アルツハイマー病でのタンパク質除去能力は概日周期によって制御される
アルツハイマー病関連のタンパク質を破壊する免疫系の能力は、毎日の概日リズムで変動します。
PLOS Geneticsで本日発表された研究によると、アルツハイマー病に密接に関連するタンパク質を除去する脳の能力は、概日周期に関係しています。
この研究は、タンパク質アミロイドベータ42(AB42)が脳内に凝集塊を形成するのを防ぐ上での、健康的な睡眠習慣の重要性を強調しており、それは、潜在的なアルツハイマー病治療への道を開きます。
「免疫細胞の概日調節は、概日時計とアルツハイマー病の複雑な関係において、役割を果たしています。」
と、概日リズムの専門家であり、レンセラー工科大学の生物科学の准教授であるジェニファー・ハーレー博士は述べています。
「これは、アルツハイマー病の症状のいくつかを緩和するためには、健康的な睡眠パターンが重要である可能性があることを示しています。この有益な効果は、マクロファージ/ミクログリアと呼ばれる免疫細胞タイプによってもたらされている可能性があります。」
この研究は、神経変性疾患に研究の焦点を当てている、レンセリアーバイオテクノロジーおよび学際的研究センター(the Rensselaer Center for Biotechnology and Interdisciplinary Studies, CBIS)で実施されました。
ハーレー博士は、グリカンの専門家で『合成ヘパリン』の発明者であるレンセリアー研究センターの教授である、ロバート・リンハルト博士、そして、アルツハイマーに関係するタンパク質の生産と拡散におけるいくつかのメカニズムを詳細に研究しているチュンユ・ワング博士と協力しました。
「この洞察は、学際的なアプローチを通じてアルツハイマー病のような神経変性疾患の治療への新しいメカニズムと道筋を明らかにし、研究と発見においてのCBISの強みを象徴し、人間の健康と幸福についての新しい見解を提供します。」
と CBISの所長であるディーパック・ヴァシシュス氏は述べています。
概日システムは、酵素とホルモンのレベルを毎日変動させ、最終的に体温や免疫応答などの生理学的パラメーターに影響を与えることにより、昼夜のサイクルを予測する時計タンパク質のコアセットで構成されています。

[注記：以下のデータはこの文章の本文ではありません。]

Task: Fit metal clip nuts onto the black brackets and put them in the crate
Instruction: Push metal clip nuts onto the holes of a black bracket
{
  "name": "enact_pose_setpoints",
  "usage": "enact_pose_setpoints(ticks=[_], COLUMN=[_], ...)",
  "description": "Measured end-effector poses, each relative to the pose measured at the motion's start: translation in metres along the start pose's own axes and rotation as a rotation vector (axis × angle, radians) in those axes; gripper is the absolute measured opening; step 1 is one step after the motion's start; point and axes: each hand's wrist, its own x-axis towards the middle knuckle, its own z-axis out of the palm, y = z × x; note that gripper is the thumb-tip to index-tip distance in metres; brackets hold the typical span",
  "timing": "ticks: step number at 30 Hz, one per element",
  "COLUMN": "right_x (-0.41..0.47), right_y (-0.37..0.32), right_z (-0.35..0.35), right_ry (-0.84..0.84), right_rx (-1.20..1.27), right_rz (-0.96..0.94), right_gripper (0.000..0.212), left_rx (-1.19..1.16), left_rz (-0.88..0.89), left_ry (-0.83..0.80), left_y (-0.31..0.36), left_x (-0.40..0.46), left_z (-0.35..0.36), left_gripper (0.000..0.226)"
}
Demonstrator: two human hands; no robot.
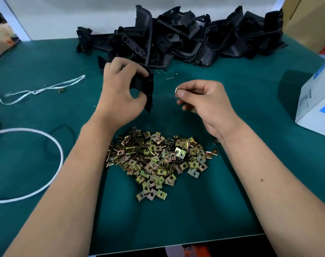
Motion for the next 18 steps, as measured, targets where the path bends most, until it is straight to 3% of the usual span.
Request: enact_pose_setpoints(ticks=[3,7,10,13,15,18], right_x=[0.001,0.002,0.001,-0.001,-0.003,-0.004], right_y=[-0.001,-0.001,-0.001,-0.002,-0.003,-0.004], right_z=[-0.002,-0.004,-0.002,0.002,0.003,0.007], right_ry=[0.012,0.043,0.077,0.081,0.042,-0.013], right_rx=[0.020,0.014,-0.002,0.031,0.081,0.128], right_rz=[0.033,0.063,0.075,0.059,0.073,0.134], right_gripper=[0.010,0.011,0.012,0.012,0.011,0.012], left_rx=[-0.045,-0.145,-0.058,0.087,0.138,0.122], left_rz=[0.013,-0.064,-0.080,0.025,0.004,-0.037], left_ry=[0.043,0.233,0.198,0.010,-0.072,-0.082], left_y=[-0.007,-0.003,-0.001,0.000,0.001,0.006], left_x=[0.003,0.002,0.000,-0.003,-0.005,-0.007], left_z=[-0.005,-0.003,0.007,0.020,0.026,0.029], left_gripper=[0.042,0.081,0.049,0.017,0.012,0.021])
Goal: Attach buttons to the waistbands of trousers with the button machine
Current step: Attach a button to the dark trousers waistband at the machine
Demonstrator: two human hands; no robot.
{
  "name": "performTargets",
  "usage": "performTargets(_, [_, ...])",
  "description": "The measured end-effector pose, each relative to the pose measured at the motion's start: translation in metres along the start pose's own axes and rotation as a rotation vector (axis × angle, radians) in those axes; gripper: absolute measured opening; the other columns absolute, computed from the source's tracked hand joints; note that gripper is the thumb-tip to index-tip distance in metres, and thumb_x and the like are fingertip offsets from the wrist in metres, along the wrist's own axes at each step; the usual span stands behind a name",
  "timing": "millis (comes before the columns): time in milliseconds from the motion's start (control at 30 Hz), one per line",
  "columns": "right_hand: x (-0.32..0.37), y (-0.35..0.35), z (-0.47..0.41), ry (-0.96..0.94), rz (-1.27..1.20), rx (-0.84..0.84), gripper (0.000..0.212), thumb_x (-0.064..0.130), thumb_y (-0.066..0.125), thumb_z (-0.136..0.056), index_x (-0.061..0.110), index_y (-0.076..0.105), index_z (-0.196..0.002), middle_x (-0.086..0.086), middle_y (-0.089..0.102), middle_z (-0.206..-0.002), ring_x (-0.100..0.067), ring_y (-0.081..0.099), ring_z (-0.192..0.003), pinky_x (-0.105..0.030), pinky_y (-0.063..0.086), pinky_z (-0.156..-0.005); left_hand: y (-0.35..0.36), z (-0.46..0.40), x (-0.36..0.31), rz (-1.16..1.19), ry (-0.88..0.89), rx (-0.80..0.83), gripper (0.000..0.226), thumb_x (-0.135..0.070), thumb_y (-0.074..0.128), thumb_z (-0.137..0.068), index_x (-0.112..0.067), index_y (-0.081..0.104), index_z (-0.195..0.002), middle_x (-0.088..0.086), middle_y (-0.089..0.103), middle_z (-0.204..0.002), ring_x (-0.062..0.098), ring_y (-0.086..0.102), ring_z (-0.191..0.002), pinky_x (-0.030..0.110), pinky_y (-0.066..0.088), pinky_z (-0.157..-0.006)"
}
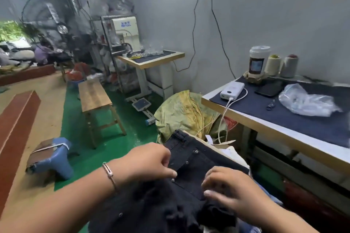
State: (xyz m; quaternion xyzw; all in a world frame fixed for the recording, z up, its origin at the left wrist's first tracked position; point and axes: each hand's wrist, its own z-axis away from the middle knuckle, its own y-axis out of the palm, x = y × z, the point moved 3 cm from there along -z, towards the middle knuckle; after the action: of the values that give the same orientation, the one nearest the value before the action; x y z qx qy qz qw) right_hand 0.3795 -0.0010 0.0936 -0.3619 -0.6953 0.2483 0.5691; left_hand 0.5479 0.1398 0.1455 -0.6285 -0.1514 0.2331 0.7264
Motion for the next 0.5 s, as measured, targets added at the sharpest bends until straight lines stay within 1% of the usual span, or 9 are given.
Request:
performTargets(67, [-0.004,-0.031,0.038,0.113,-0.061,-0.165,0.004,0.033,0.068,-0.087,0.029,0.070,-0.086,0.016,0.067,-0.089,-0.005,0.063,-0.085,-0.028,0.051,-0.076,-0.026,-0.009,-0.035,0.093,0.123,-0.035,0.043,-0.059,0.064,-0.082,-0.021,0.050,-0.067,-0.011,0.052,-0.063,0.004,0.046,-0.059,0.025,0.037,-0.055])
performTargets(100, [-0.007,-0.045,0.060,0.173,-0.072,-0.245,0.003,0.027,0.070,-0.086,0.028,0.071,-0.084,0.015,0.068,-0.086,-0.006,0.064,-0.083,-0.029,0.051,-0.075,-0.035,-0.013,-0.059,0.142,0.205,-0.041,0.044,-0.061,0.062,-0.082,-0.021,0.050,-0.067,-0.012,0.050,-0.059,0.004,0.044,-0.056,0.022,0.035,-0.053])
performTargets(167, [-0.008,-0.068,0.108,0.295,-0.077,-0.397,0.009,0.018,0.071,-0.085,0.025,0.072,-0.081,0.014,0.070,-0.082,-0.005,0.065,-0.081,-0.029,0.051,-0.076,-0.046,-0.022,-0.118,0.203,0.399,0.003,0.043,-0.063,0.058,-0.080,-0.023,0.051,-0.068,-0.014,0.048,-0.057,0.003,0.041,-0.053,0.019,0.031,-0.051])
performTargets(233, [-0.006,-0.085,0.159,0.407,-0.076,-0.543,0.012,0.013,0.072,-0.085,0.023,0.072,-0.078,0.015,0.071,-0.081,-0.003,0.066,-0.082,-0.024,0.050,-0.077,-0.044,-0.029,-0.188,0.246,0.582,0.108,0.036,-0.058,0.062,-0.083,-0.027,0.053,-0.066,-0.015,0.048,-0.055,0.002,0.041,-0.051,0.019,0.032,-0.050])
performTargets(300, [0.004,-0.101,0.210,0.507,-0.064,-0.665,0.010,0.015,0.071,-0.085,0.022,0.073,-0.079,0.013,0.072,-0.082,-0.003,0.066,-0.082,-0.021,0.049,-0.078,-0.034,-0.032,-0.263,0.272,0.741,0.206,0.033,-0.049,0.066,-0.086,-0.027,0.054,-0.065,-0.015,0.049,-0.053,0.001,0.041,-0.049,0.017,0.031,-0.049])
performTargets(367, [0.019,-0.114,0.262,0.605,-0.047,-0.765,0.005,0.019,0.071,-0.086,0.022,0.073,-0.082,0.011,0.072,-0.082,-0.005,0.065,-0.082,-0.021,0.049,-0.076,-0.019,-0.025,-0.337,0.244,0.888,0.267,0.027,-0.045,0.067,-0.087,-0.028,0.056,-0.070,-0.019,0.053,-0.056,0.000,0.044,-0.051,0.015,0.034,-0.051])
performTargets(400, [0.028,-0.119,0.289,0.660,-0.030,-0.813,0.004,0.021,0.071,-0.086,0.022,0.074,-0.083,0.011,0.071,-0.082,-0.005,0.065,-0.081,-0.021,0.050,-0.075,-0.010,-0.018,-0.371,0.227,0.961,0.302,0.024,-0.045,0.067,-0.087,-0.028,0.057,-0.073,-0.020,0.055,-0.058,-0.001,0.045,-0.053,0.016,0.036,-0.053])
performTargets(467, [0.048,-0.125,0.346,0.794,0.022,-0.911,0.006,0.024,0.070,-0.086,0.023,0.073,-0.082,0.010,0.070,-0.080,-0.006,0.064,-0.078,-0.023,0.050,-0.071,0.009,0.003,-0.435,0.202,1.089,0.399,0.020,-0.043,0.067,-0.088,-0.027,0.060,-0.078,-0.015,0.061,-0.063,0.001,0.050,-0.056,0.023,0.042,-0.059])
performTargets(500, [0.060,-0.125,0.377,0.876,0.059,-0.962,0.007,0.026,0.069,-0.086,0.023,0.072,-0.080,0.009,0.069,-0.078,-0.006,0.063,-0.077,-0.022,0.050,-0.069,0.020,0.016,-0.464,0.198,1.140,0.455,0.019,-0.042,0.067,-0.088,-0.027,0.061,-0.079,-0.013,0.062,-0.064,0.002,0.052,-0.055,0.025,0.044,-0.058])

概日システムの崩壊は、糖尿病、癌、アルツハイマー病などの病気により深く関連しています。
アルツハイマー病の明らかな兆候は、脳内のAB42の細胞外凝集塊である『プラーク』です。
脳内に存在する場合はミクログリアと呼ばれるマクロファージは、不要な物質を探して破壊する免疫細胞であり、食作用と呼ばれるプロセスで脳からAB42を取り除きます。
以前の研究では、アイルランド王立外科医院のハーレー博士と共同研究者は、マクロファージの概日制御を調査し、どの『マクロファージRNA』とタンパク質が概日リズムで変動を起こすかを確認できるようにする徹底的なデータセットを収集しました。
研究者らは、マクロファージ細胞の表面に2つのタンパク質(ヘパラン硫酸プロテオグリカンとコンドロイチン硫酸プロテオグリカン)を作るのに役立つ酵素の振動に気づきました。
どちらもAB42の破壊を調節する役割を果たすことが知られています。
これらの細胞表面にあるプロテオグリカンは、概日システムとアルツハイマー病の間の関連を示す可能性があるのでしょうか。
この仮説をテストする一連の洗練された実験で、研究チームは健康なマクロファージによって摂取されたAB42の量が毎日の概日リズムで変動することを確立しました。
そのパターンは、概日時計を持たないマクロファージでは発生しませんでした。
彼らはまた、健康なサーカディアンサイクルでマクロファージ細胞の表面に生成されたヘパラン硫酸プロテオグリカンとコンドロイチン硫酸プロテオグリカンのレベルについて毎日の変動を測定しました。
表面細胞プロテオグリカンの産生が最低レベルであり、これらのプロテオグリカンの除去により摂取が増加したため、AB42クリアランスのピークが発生しました。
これは、プロテオグリカンがAB42クリアランスを阻害することを示唆しています。
「これはすべて概日時計によって計時されているということは明らかです。」
とハーレー博士は述べました。
「これらの細胞表面プロテオグリカンがたくさんある場合、マクロファージはAB42を摂取しません。なぜそうなるのかは定かではありませんが、確かに関係があります。」
その関係は、おそらく私たちが年をとるにつれて減少する傾向がある毎日の変動(振動)の振幅を高めることによって、AB42クリアランスをより大きくすることを促進する治療法を開発するために使用することができます。
「理論的には、そのリズムを高めることができれば、おそらくAB42のクリアランスを増やし、脳への損傷を防ぐことができるでしょう。」
とハーレー博士は述べています。